The Swedish Club is trying to ­reduce its claims costs through a digital project that it hopes will uncover the link between trading patterns and shipowners’ claims.

The insurance mutual, which is involved in protection and indem­nity as well as hull and machinery, revealed the new ­approach to shipowner members at last week’s annual general meeting in Gothenburg.

Through a related loss-prevention programme, it aims to help members identify risks more ­accurately and reduce the number of incidents and claims.

The trial project involves analysing the club’s claims history and comparing it to trading patterns through historic AIS data to identify where members might be facing the highest risks.

The early results have already overturned some widely held beliefs about the relation between risks and claims.

Managing director Lars Rhodin said: “We are trying to work out certain combinations of trades and claims, and we have already been able to identify a number of anomalies.

“We think we have a lot of claims in Asia, but that is not the case in relative terms. You don’t realise it until you look at claims more ­holistically.”

Under a pilot project, a number of fleets covered by the Swedish Club are being routinely sent loss-prevention data specific to the port to which they are trading.

The notes are based on the club’s claims records, the local knowledge of correspondents and other sources.
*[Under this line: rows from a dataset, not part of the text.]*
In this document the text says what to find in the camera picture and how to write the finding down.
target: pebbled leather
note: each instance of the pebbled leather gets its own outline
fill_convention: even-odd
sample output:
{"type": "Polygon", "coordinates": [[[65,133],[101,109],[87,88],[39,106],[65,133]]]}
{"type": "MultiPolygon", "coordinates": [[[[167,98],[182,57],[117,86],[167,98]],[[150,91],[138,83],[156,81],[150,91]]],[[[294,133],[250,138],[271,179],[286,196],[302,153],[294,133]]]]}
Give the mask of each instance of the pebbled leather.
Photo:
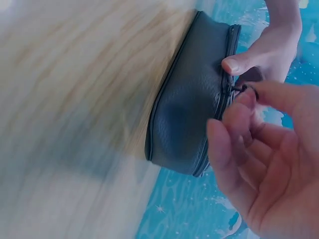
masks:
{"type": "Polygon", "coordinates": [[[229,37],[229,29],[204,12],[196,14],[155,99],[145,143],[147,160],[193,176],[207,168],[206,122],[215,118],[224,91],[221,61],[229,55],[229,41],[235,44],[234,54],[239,35],[229,37]]]}

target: zipper
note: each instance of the zipper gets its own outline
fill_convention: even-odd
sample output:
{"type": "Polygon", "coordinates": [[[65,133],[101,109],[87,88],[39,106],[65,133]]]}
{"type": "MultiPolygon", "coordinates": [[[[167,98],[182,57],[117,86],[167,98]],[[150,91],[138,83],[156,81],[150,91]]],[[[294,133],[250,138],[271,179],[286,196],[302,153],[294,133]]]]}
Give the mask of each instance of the zipper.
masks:
{"type": "MultiPolygon", "coordinates": [[[[238,38],[240,34],[241,26],[240,25],[232,25],[228,29],[228,43],[227,43],[227,49],[226,49],[226,55],[225,57],[231,56],[235,54],[237,44],[238,44],[238,38]]],[[[221,68],[221,95],[218,103],[217,110],[215,112],[215,119],[221,120],[223,113],[226,109],[226,107],[231,103],[232,98],[230,97],[232,94],[232,87],[233,87],[233,77],[227,74],[222,68],[221,68]]],[[[199,163],[197,165],[197,168],[195,169],[193,176],[199,177],[202,176],[204,171],[209,167],[209,161],[208,161],[208,155],[207,155],[207,149],[208,149],[208,142],[207,139],[205,141],[204,149],[202,151],[202,155],[200,157],[199,163]]]]}

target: finger
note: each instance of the finger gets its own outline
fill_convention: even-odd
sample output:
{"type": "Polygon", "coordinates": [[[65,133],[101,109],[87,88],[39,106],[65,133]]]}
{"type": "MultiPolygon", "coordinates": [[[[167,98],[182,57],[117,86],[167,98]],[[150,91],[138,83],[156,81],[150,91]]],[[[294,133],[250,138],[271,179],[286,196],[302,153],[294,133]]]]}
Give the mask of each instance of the finger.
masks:
{"type": "Polygon", "coordinates": [[[252,141],[252,143],[247,147],[247,150],[265,167],[269,166],[272,156],[275,152],[271,147],[257,139],[252,141]]]}
{"type": "Polygon", "coordinates": [[[264,143],[272,149],[279,149],[281,142],[291,129],[280,127],[272,123],[262,122],[251,125],[252,137],[264,143]]]}
{"type": "Polygon", "coordinates": [[[250,134],[251,116],[255,105],[255,92],[247,89],[236,97],[234,103],[225,111],[222,122],[233,142],[236,142],[240,136],[250,134]]]}
{"type": "Polygon", "coordinates": [[[223,123],[211,119],[207,123],[208,156],[219,189],[239,213],[247,218],[257,192],[241,177],[231,157],[231,139],[223,123]]]}
{"type": "Polygon", "coordinates": [[[298,102],[307,95],[307,90],[304,87],[274,81],[252,82],[249,85],[252,85],[258,92],[258,103],[286,112],[290,116],[292,116],[298,102]]]}
{"type": "Polygon", "coordinates": [[[246,150],[243,140],[233,144],[232,152],[234,161],[237,163],[243,179],[248,182],[252,188],[258,190],[260,183],[266,175],[266,166],[246,150]]]}
{"type": "Polygon", "coordinates": [[[252,67],[259,66],[265,61],[266,55],[257,50],[258,48],[252,47],[244,53],[228,56],[222,61],[222,67],[233,76],[244,74],[252,67]]]}

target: fingernail
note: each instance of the fingernail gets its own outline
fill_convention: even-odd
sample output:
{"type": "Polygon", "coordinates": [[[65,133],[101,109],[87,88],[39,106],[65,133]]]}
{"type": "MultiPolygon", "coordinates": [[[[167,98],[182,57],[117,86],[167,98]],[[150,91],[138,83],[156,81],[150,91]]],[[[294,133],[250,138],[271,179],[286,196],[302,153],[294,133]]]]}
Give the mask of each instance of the fingernail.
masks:
{"type": "Polygon", "coordinates": [[[232,72],[239,70],[238,62],[235,59],[227,59],[226,62],[232,72]]]}

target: hand
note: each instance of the hand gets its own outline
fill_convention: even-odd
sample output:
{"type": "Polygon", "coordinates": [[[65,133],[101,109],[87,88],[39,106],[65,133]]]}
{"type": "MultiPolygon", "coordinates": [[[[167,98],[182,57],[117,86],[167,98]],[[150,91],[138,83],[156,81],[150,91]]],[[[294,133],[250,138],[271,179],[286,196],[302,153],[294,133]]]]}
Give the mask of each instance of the hand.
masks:
{"type": "Polygon", "coordinates": [[[236,86],[258,80],[253,67],[259,69],[262,79],[283,83],[296,56],[300,34],[301,26],[297,23],[269,25],[248,51],[225,58],[222,67],[230,75],[243,74],[236,86]]]}
{"type": "Polygon", "coordinates": [[[319,238],[319,88],[251,83],[258,103],[289,114],[294,130],[262,122],[252,89],[207,123],[219,189],[262,238],[319,238]]]}
The advice is generated automatically from AIS ­information on the port of destination that ships are displaying.

Project showing promise

Rhodin said the project is showing a lot of promise in terms of reducing risk and, as a result, claims and costs.

“We will be interested to see what we can learn from the AIS data as a refinement of our understanding,” he added. “We would like to see what it will lead to in terms of exposure and pricing and also loss prevention.”

Although the Swedish Club is tackling its claims costs, it has demonstrated a good loss-prevention record in the past year.

Along with Skuld, it was one of only two members of the Inter­national Group of P&I Clubs to ­announce an underwriting profit. Its combined ratio was 99%, indicating that premium income was greater than claims, costs and expenses.

But Rhodin said that despite this strong performance, the loss-making underwriting performance of most P&I clubs indicates it might be time for an ­increase in premiums.

“We have had three to four years without a general increase, which has led to premium erosion,” he said. “You also have the churn ­effect, inflation and a difficult outcome for pool claims. At the moment, the premium ­income is not there for to meet that outcome.”

He said any decision on a general increase would also be influenced by the difficult trading conditions most of the club’s members are working in. “We will have to find a balance between the needs of the clubs and the needs of our members.”